# Asking My Girlfriend Her Weight



## latefreshman15 (Oct 6, 2007)

So me and my girlfriend have been dating a short time, and she is chubby if not fat. She is interested in some very fat positive things, including stuffing after sex and fattening me up. But I am still afraid to ask her her weight. What do you think the best and most positive way to do this would be?


----------



## AnnMarie (Oct 7, 2007)

If it's that important and you're in a trusting/honest/open relationship... something as simple as "I was just curious... do you know what you weigh?" with a big smile on your face so she knows it's not a BAD question about her possibly being too big (or too small, for that matter).


----------



## The Orange Mage (Oct 7, 2007)

On this topic...I hate to say it, but it's the inverse of the price of some ultra-rare supercar.

If you have to ask, it's not high enough.


----------



## troubadours (Oct 7, 2007)

The Orange Mage said:


> On this topic...I hate to say it, but it's the inverse of the price of some ultra-rare supercar.
> 
> If you have to ask, it's not high enough.



erm, how do you figure?


----------



## exile in thighville (Oct 7, 2007)

The Orange Mage said:


> On this topic...I hate to say it, but it's the inverse of the price of some ultra-rare supercar.
> 
> If you have to ask, it's not high enough.
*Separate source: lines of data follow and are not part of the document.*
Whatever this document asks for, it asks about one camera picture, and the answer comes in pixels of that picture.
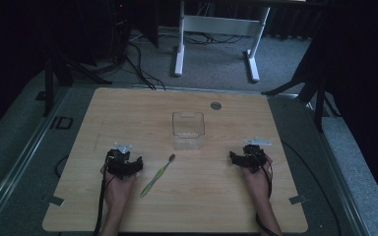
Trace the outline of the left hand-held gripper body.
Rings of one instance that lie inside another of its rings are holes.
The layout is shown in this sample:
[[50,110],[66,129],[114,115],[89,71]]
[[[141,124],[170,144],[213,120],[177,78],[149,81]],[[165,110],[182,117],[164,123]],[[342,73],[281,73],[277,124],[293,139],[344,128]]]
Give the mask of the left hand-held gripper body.
[[119,179],[129,178],[134,174],[131,162],[129,161],[132,146],[114,144],[106,155],[106,171]]

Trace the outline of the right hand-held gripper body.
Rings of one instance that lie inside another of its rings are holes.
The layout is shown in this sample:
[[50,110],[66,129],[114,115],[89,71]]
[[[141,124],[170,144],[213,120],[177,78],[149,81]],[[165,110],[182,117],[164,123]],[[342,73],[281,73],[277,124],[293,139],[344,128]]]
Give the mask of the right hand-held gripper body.
[[270,142],[260,138],[244,140],[243,156],[241,157],[242,166],[256,173],[260,168],[270,162],[269,157],[261,148],[261,145],[269,145]]

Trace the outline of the person's left hand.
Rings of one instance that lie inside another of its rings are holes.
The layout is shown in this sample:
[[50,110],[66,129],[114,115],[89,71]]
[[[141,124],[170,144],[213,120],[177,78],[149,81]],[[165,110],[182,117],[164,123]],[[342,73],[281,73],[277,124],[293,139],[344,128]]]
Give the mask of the person's left hand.
[[127,179],[121,180],[103,169],[100,169],[100,173],[105,180],[104,198],[108,208],[110,210],[124,209],[130,198],[136,175],[131,175]]

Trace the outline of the person's right hand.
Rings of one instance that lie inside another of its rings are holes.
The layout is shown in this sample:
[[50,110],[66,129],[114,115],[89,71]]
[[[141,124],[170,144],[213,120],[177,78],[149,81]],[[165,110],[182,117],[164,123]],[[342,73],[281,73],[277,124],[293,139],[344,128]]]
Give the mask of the person's right hand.
[[258,202],[268,201],[272,192],[273,169],[272,160],[256,173],[251,173],[248,168],[242,167],[241,171],[247,183],[248,189],[254,200]]

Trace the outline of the green toothbrush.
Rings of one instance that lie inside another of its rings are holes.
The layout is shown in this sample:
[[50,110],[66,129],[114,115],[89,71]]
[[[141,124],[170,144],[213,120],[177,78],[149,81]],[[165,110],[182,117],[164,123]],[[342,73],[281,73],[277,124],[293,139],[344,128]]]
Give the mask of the green toothbrush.
[[168,165],[170,163],[172,163],[175,159],[175,154],[173,153],[169,158],[168,158],[168,162],[166,165],[164,165],[157,173],[156,175],[153,177],[153,179],[146,185],[146,187],[143,189],[143,191],[140,193],[140,198],[143,198],[150,190],[151,188],[153,187],[153,185],[155,184],[155,182],[162,176],[162,174],[165,172],[165,170],[167,169]]

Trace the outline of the clear plastic container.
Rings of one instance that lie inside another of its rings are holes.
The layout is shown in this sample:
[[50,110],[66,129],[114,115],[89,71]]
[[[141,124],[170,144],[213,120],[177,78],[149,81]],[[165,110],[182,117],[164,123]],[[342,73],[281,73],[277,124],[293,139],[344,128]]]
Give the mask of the clear plastic container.
[[199,149],[205,137],[202,112],[173,112],[172,136],[176,150]]

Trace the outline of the grey tape piece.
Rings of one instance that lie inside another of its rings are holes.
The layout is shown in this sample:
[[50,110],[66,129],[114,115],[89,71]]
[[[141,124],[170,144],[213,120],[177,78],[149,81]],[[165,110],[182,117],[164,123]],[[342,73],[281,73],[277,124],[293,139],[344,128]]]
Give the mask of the grey tape piece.
[[47,201],[50,204],[53,204],[53,205],[56,205],[56,206],[59,206],[59,207],[61,207],[64,204],[63,199],[61,199],[59,197],[55,197],[55,196],[50,196]]
[[296,204],[304,204],[307,202],[307,198],[303,195],[300,195],[300,196],[295,196],[295,197],[291,197],[289,198],[289,202],[292,204],[292,205],[296,205]]

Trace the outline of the black tape rectangle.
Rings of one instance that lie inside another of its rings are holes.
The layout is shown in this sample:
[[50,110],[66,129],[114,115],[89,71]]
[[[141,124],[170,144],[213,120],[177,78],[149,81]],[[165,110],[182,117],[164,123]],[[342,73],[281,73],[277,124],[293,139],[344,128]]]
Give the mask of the black tape rectangle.
[[73,126],[74,119],[72,117],[56,116],[50,128],[53,130],[69,130]]

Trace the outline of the black metal stand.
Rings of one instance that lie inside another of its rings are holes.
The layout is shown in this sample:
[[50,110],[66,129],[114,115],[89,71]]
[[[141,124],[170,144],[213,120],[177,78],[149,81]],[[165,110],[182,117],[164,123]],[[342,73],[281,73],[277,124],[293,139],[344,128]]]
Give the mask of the black metal stand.
[[73,78],[70,72],[70,69],[73,68],[80,74],[90,78],[98,84],[111,85],[110,81],[102,79],[95,73],[86,69],[84,66],[75,62],[73,59],[63,53],[56,45],[47,45],[46,48],[48,58],[44,66],[44,117],[49,115],[54,103],[53,76],[56,76],[62,86],[69,87],[73,83]]
[[313,40],[295,69],[291,80],[277,88],[262,92],[262,95],[275,96],[287,89],[303,84],[298,99],[300,102],[306,103],[313,96],[316,96],[314,124],[319,132],[323,132],[322,117],[328,82],[329,60],[324,59],[324,56],[324,47]]

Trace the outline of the white desk frame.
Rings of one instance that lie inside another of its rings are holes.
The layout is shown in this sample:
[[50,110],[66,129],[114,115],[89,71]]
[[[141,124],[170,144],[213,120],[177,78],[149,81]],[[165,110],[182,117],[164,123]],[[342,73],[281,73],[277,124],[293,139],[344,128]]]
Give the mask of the white desk frame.
[[258,83],[260,81],[260,75],[256,63],[256,53],[267,23],[268,16],[270,14],[270,10],[270,7],[265,7],[263,9],[261,18],[258,21],[193,16],[187,15],[185,13],[185,1],[181,0],[178,27],[179,43],[177,46],[174,75],[176,77],[180,77],[183,74],[185,32],[250,36],[254,38],[254,42],[252,44],[252,47],[246,51],[246,61],[249,66],[252,81],[254,83]]

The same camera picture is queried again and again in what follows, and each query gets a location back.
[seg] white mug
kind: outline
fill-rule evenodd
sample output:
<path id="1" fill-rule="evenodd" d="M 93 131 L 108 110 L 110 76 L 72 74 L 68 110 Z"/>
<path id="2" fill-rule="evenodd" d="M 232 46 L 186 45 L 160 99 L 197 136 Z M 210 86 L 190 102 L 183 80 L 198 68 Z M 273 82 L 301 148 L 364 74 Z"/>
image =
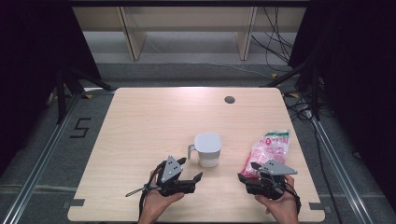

Then why are the BBWs here are always being asked?


----------



## exile in thighville (Oct 7, 2007)

latefreshman15 said:


> So me and my girlfriend have been dating a short time, and she is chubby if not fat. She is interested in some very fat positive things, including stuffing after sex and fattening me up. But I am still afraid to ask her her weight. What do you think the best and most positive way to do this would be?



As for you, if she's honestly interested "fattening you up," I'm pretty sure you're at a level of openness that you can do exactly what AnnMarie said.


----------



## MickRidem (Oct 7, 2007)

I don't know your girlfriend, but I just had a friendly argument with a chick friend of mine who LOST IT when I said my weight out loud. "It's taboo! You just don't say that out loud! All women know that!" We're raised to keep it secret, those that share, are _breaking the rules_ and in some cases, scaring the CRAP out of other women who keep it private.

You could be treading on thin ice. I hope you know her well enough to know her reaction.

Just a thought.


----------



## mango (Oct 7, 2007)

*The solution to this problem is quite simple really.


Tell her you have this amazing ability as a human weight scale and ask her to lay down on top of you.

Then after a good 30 seconds of squash time, shout out your best guesstimate of her weight.

If you're weigh off (heh), keep guessing and tell her you are 'callibrating your systems'.

That should break the ice about how much she weighs.


.... That's how I'd go about it anway.

 *


----------



## troubadours (Oct 7, 2007)

chillaxin said:


> I don't know your girlfriend, but I just had a friendly argument with a chick friend of mine who LOST IT when I said my weight out loud. "It's taboo! You just don't say that out loud! All women know that!" We're raised to keep it secret, those that share, are _breaking the rules_ and in some cases, scaring the CRAP out of other women who keep it private.
> 
> You could be treading on thin ice. I hope you know her well enough to know her reaction.
> 
> Just a thought.



yeah, but is this girl willing to stuff you and openminded to this sort of thing in general? i do not flip out when asked my weight, especially not when asked by my bf


----------



## Russ2d (Oct 7, 2007)

I think this thread is silly- If she's your girlfriend and you want to know then you ask her straight out. If she doesn't feel comfortable telling you then you've got some work to do in your "relationship".


----------



## The Orange Mage (Oct 7, 2007)

That little reply of mine up there was kinda a pessimistic assumption that this guy like women who are MUCH bigger than THIS woman, thus the goofy car analogy. 

Carry on.


----------



## Totmacher (Oct 7, 2007)

If you have a scale that goes high enough just sling her over your shoulder, weigh the both of you, and subtract your weight. If you do it right you'll come off as playful.


----------



## RevolOggerp (Oct 7, 2007)

Sometimes, it's best to have both of you doing the same thing.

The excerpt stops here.